** Information supplied **
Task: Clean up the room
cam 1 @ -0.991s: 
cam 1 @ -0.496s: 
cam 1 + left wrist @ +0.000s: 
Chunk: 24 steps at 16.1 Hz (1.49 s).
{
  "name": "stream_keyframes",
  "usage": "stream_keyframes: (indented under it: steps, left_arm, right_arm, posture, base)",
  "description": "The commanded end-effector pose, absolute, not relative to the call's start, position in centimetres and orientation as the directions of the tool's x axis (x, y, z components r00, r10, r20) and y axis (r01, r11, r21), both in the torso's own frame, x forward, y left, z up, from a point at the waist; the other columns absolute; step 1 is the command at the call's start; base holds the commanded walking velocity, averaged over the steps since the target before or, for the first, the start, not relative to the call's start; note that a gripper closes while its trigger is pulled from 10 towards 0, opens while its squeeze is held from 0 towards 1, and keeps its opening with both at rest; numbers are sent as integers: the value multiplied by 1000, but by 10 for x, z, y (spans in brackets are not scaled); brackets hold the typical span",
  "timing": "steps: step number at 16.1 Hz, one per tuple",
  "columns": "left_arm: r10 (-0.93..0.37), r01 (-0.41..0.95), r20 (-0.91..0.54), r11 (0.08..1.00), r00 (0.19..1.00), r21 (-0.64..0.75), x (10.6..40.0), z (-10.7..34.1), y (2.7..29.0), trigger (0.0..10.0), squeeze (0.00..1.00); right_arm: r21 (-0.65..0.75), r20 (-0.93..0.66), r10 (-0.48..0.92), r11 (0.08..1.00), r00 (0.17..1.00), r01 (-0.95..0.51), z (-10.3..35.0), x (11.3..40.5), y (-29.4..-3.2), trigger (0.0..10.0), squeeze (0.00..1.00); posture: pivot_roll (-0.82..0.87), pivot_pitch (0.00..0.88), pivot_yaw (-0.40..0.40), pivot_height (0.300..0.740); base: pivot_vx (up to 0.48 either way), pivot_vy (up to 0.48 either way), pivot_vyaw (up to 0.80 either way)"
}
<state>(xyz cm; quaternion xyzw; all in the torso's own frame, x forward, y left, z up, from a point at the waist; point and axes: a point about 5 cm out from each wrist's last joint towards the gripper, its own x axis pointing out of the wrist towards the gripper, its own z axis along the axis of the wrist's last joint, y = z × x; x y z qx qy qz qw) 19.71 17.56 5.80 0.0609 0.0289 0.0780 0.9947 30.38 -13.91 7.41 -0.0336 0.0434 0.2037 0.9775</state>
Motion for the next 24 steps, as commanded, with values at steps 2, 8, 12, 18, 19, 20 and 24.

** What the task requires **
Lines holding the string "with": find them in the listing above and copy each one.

** Response to the task **
  "description": "The commanded end-effector pose, absolute, not relative to the call's start, position in centimetres and orientation as the directions of the tool's x axis (x, y, z components r00, r10, r20) and y axis (r01, r11, r21), both in the torso's own frame, x forward, y left, z up, from a point at the waist; the other columns absolute; step 1 is the command at the call's start; base holds the commanded walking velocity, averaged over the steps since the target before or, for the first, the start, not relative to the call's start; note that a gripper closes while its trigger is pulled from 10 towards 0, opens while its squeeze is held from 0 towards 1, and keeps its opening with both at rest; numbers are sent as integers: the value multiplied by 1000, but by 10 for x, z, y (spans in brackets are not scaled); brackets hold the typical span",
Motion for the next 24 steps, as commanded, with values at steps 2, 8, 12, 18, 19, 20 and 24.

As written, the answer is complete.